Assigned task: Copy out every line of the listing in which "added" appears.

Data provided:
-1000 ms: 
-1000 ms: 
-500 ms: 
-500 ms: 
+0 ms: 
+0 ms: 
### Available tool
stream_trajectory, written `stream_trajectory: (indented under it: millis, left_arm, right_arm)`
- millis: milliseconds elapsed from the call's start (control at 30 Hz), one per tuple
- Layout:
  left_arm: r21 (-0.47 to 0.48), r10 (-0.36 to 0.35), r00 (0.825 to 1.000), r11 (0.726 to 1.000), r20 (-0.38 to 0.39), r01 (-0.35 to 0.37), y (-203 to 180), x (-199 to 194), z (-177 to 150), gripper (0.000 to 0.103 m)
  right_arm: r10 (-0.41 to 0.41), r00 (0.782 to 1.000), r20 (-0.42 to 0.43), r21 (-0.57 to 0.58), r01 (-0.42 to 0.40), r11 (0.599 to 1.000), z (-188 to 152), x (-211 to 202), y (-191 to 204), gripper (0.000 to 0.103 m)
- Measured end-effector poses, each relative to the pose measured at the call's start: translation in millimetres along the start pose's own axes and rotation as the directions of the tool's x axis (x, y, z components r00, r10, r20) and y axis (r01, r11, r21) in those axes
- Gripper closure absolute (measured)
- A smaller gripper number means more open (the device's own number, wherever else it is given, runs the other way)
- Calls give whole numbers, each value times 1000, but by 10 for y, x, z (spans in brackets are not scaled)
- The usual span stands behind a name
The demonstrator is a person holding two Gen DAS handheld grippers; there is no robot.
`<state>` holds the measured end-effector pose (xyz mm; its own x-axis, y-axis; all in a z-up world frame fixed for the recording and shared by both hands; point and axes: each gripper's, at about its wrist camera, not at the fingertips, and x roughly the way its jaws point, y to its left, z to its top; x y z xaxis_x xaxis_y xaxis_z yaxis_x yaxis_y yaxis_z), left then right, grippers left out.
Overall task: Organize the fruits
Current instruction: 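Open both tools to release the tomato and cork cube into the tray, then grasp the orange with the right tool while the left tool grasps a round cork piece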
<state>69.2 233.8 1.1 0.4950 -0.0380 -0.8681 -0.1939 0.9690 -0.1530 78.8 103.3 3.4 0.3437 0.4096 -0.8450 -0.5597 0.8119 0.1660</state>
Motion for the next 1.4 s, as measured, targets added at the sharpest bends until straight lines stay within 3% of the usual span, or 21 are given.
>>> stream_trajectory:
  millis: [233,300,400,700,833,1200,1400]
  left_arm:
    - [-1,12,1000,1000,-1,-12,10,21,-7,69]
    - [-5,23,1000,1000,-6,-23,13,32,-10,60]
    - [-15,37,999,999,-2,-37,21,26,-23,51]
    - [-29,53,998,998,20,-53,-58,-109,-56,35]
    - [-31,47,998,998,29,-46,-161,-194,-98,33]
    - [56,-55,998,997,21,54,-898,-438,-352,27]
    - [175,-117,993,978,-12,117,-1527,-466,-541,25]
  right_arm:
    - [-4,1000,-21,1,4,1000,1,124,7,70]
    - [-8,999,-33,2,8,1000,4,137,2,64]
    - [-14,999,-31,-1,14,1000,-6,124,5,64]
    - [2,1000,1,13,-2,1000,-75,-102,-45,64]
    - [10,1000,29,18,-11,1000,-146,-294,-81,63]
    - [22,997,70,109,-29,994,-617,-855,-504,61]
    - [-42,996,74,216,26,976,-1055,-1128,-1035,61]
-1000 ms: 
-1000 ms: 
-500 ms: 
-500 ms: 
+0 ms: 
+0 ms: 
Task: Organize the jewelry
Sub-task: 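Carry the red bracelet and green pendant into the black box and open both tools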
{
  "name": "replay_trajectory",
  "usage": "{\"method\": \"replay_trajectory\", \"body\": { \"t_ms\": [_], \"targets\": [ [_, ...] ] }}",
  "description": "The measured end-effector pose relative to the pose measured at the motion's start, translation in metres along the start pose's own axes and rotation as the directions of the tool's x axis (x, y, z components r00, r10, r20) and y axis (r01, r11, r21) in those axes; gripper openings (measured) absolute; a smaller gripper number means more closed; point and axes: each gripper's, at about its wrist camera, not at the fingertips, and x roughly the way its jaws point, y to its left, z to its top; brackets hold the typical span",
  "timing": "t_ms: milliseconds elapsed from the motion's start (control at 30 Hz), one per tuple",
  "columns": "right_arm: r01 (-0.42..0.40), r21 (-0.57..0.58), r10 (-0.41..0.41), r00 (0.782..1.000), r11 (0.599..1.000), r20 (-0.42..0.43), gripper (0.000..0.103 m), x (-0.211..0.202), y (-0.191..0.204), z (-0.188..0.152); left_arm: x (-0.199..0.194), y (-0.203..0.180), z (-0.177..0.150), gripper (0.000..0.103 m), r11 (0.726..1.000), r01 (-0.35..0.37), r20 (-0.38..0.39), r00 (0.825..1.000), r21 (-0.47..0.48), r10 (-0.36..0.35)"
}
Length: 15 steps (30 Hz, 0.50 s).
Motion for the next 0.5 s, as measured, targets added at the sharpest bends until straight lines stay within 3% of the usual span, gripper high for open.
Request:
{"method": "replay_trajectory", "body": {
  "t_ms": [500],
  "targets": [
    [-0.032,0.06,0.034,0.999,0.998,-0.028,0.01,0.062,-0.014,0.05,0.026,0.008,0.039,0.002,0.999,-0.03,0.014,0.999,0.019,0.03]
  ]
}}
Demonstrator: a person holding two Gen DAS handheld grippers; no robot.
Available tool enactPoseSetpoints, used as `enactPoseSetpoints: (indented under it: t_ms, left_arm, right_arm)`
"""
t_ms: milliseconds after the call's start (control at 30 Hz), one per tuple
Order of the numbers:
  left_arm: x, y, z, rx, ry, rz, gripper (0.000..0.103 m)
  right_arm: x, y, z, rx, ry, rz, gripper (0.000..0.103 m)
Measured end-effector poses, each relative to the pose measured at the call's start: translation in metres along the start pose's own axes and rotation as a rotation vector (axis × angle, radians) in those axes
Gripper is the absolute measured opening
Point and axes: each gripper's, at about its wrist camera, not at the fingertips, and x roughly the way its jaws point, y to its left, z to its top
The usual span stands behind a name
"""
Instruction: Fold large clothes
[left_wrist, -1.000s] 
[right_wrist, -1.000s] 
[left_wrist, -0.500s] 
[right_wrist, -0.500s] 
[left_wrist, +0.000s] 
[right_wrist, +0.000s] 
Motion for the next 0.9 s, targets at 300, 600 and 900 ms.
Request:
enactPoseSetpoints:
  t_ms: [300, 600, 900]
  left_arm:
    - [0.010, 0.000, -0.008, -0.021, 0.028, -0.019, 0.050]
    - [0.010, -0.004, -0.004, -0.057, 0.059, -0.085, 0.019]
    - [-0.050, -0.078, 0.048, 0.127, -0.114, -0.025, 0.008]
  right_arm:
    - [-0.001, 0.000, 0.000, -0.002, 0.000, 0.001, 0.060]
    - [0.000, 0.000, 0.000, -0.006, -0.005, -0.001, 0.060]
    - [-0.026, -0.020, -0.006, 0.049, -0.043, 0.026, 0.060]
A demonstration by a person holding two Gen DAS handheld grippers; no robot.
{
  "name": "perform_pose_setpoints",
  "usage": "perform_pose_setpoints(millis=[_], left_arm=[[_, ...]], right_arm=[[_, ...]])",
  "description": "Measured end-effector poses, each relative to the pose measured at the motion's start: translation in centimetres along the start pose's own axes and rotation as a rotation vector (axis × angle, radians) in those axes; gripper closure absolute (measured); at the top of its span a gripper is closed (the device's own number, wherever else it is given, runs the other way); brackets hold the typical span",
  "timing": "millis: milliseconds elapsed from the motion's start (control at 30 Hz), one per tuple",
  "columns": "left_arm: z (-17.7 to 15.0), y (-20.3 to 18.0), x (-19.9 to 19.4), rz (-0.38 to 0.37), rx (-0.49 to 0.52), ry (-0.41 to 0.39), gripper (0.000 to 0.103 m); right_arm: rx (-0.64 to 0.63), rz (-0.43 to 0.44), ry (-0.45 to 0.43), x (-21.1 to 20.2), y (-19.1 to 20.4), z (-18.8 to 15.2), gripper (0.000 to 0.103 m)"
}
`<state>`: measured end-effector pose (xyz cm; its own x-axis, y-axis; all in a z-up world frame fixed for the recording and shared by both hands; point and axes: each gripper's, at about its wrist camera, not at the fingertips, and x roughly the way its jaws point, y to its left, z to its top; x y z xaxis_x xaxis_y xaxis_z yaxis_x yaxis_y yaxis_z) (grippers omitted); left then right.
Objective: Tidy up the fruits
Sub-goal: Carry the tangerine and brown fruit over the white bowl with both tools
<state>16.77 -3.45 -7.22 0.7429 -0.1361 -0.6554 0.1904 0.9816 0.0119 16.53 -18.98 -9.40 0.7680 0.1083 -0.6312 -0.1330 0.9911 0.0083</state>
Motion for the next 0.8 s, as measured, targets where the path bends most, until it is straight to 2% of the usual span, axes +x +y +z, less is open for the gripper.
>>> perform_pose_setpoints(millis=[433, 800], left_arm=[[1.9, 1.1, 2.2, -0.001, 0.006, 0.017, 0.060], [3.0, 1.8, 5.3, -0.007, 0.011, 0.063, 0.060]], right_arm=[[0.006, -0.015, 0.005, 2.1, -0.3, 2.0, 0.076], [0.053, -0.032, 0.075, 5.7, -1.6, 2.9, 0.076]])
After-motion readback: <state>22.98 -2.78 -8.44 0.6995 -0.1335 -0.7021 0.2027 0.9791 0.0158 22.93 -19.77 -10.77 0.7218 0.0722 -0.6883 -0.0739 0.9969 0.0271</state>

Finished exercise:
Motion for the next 1.4 s, as measured, targets added at the sharpest bends until straight lines stay within 3% of the usual span, or 21 are given.
Motion for the next 0.5 s, as measured, targets added at the sharpest bends until straight lines stay within 3% of the usual span, gripper high for open.

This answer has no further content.